February 2020 – Team A7: Scalable Machine Learning Using FPGAs

February 29, 2020March 22, 2020

Jared’s Status Report for Feb. 29

Its time to get working on that ethernet, and with a couple shake-ups in the design there’s a new board on the radar: the DE10-Nano SoC. The DE10-Nano has an onboard ethernet PHY chip and is cheaper than the RPi/DE0-Nano setup, along with the Cyclone V chip being a generation ahead. This is possibly a major change in the bus protocol, so I’m reordering the tasks for the week ahead to focus on aspects relating to synthesization.

In terms of this week, I gave a presentation on machine learning. I don’t know anything about machine learning.

The RPi is giving me more trouble than its worth, and to connect to it I had to reformat it. So far this week I set up a simple test program for the GPIO and SPI bus via the bcm2835 library. No test on the FPGA yet, but I did get a loopback read/write to work.

This next week is dedicated to a few tasks: Deciding if the DE10-Nano SoC is fine to switch to (I’m favoring it) and writing some Verilog to test the SPI bus and obtain data. If we switch to the DE10, the code will form the implementation of the communication protocol.

February 29, 2020March 1, 2020

Team Status Update for Feb. 29

Accomplishments

After we gave our design presentation, it became clear that we had not adequately conveyed the goal of our project. This in tandem with the fact that we did not have clearly defined overall metrics caused worry that we didn’t know why we were doing this project in the first place, which is a very fundamental perception to lack.

Our team has met about it, and we unanimously agreed that we need a solution.
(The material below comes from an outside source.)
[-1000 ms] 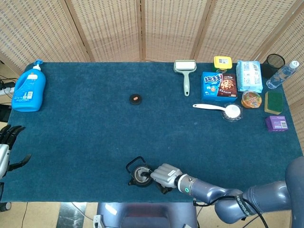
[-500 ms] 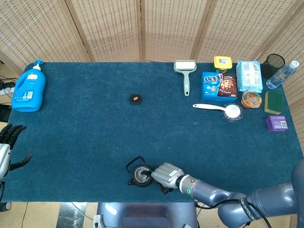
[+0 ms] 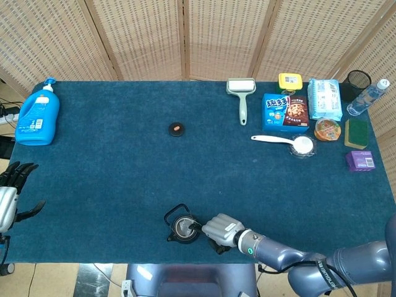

So for posterity, we’re writing our project goals here.

The goal of our project is to develop a system that can train a large number of machine learning models in a short amount of time at a lower price point than a GPU. This is an important problem to solve because CPU training is slow and GPU training is expensive — by building a solution with FPGAs, we can make a system that exploits data locality (by training multiple models on the same input on the same FPGA at the same time). This will decrease the time taken to train a batch of machine learning models (because training is a bus-intensive problem) and it will reduce the cost (because FPGAs are cheap).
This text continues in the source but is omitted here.